▸ PROBLEM TO SOLVE:
Your answer should consist only of the lines below from the one with "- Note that" through the one with "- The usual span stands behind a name", copied exactly.

▸ PROVIDED MATERIAL:
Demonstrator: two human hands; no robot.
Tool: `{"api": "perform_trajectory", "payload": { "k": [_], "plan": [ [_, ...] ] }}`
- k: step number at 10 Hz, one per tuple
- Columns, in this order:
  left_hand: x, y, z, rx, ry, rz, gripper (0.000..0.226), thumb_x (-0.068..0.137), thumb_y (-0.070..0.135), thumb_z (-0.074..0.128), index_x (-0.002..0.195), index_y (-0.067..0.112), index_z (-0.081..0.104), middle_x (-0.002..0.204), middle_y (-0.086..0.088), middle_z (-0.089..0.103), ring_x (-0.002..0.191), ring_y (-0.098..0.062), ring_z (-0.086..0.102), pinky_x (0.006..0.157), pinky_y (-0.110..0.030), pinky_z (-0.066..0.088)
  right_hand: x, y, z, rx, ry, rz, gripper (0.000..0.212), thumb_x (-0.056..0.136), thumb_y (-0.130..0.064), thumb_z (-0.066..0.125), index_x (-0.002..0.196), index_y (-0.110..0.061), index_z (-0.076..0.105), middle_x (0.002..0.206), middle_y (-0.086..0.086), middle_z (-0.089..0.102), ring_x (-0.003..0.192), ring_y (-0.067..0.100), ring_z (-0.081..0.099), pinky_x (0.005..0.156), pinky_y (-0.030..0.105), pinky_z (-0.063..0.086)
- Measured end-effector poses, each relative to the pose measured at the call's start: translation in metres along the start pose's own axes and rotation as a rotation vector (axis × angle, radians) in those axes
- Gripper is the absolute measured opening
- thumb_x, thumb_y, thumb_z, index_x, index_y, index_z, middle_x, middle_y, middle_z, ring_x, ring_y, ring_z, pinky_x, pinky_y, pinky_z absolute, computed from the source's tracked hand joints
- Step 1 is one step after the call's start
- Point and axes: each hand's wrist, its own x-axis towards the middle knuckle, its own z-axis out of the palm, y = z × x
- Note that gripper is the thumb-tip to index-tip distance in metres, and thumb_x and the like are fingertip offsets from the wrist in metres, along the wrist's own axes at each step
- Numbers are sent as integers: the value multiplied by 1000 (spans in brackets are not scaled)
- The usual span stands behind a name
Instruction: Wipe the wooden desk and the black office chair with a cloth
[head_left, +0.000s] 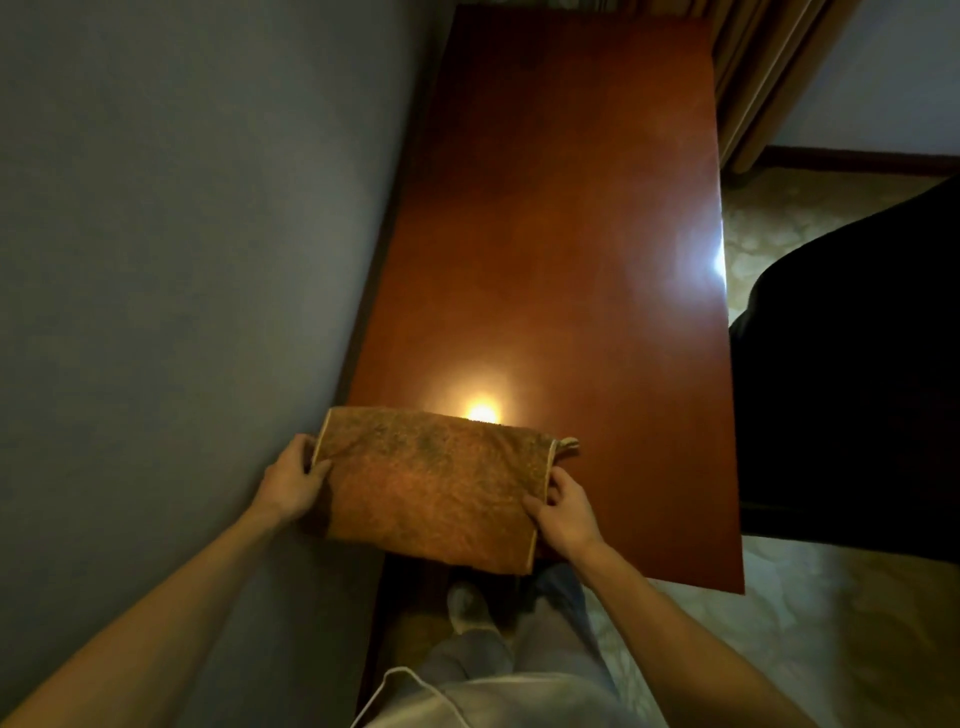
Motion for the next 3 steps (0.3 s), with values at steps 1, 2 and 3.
{"api": "perform_trajectory", "payload": {
  "k": [1,2,3],
  "plan": [
    [-3,-7,-5,-111,27,0,34,97,12,69,129,9,59,123,-19,68,112,-36,65,99,-48,51,-3,3,2,44,35,-22,43,97,3,63,134,-15,53,113,6,68,106,22,67,86,37,58],
    [-7,-3,-5,-249,-25,-71,53,97,15,70,145,9,50,133,-21,64,123,-36,62,105,-53,49,-9,2,-6,40,111,-20,51,96,-7,69,142,-14,49,120,9,68,110,26,67,90,43,58],
    [-21,3,-1,-150,4,4,54,97,17,70,146,6,51,138,-19,62,126,-35,60,107,-49,48,-16,8,-21,-70,236,22,53,97,-15,68,145,-13,47,126,8,68,110,28,66,96,48,55]
  ]
}}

▸ YOUR RESPONSE:
- Note that gripper is the thumb-tip to index-tip distance in metres, and thumb_x and the like are fingertip offsets from the wrist in metres, along the wrist's own axes at each step
- Numbers are sent as integers: the value multiplied by 1000 (spans in brackets are not scaled)
- The usual span stands behind a name

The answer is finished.